== Activity ==
What is needed is a faithful transcription of all the data below, pictures excluded.

• • •

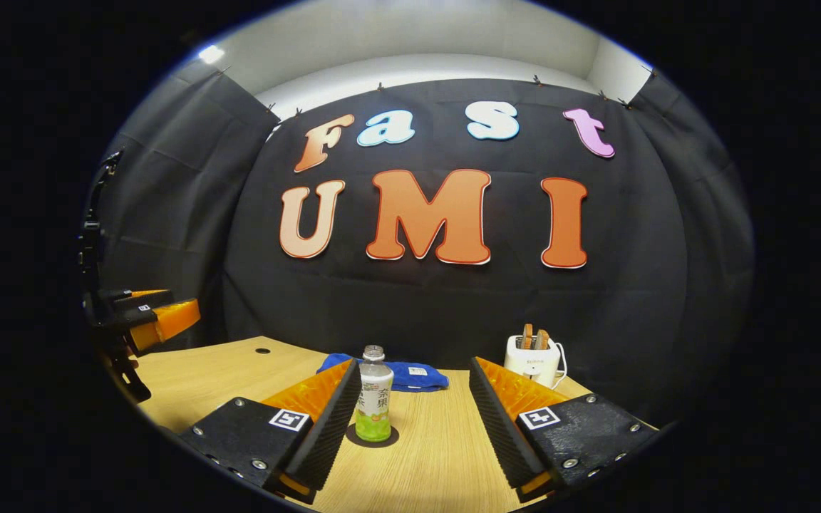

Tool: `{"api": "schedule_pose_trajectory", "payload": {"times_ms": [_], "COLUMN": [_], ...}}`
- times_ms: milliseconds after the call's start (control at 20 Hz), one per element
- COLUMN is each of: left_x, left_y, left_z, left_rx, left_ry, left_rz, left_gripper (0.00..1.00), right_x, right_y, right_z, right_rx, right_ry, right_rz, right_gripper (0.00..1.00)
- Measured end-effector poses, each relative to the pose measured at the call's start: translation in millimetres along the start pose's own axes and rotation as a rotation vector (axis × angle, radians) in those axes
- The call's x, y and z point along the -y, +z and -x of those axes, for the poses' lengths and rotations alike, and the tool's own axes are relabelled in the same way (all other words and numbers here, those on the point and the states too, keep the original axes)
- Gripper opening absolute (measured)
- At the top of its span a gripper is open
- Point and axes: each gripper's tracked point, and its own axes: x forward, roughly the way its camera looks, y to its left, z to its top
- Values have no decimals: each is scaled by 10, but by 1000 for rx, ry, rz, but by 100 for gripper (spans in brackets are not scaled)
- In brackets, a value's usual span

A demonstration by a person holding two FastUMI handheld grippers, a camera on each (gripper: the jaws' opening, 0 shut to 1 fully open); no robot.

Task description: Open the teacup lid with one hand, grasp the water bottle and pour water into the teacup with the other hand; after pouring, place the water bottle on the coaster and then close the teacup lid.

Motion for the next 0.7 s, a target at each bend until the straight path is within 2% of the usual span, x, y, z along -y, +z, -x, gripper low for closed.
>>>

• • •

== Expected answer ==
Tool: `{"api": "schedule_pose_trajectory", "payload": {"times_ms": [_], "COLUMN": [_], ...}}`
- times_ms: milliseconds after the call's start (control at 20 Hz), one per element
- COLUMN is each of: left_x, left_y, left_z, left_rx, left_ry, left_rz, left_gripper (0.00..1.00), right_x, right_y, right_z, right_rx, right_ry, right_rz, right_gripper (0.00..1.00)
- Measured end-effector poses, each relative to the pose measured at the call's start: translation in millimetres along the start pose's own axes and rotation as a rotation vector (axis × angle, radians) in those axes
- The call's x, y and z point along the -y, +z and -x of those axes, for the poses' lengths and rotations alike, and the tool's own axes are relabelled in the same way (all other words and numbers here, those on the point and the states too, keep the original axes)
- Gripper opening absolute (measured)
- At the top of its span a gripper is open
- Point and axes: each gripper's tracked point, and its own axes: x forward, roughly the way its camera looks, y to its left, z to its top
- Values have no decimals: each is scaled by 10, but by 1000 for rx, ry, rz, but by 100 for gripper (spans in brackets are not scaled)
- In brackets, a value's usual span

A demonstration by a person holding two FastUMI handheld grippers, a camera on each (gripper: the jaws' opening, 0 shut to 1 fully open); no robot.

Task description: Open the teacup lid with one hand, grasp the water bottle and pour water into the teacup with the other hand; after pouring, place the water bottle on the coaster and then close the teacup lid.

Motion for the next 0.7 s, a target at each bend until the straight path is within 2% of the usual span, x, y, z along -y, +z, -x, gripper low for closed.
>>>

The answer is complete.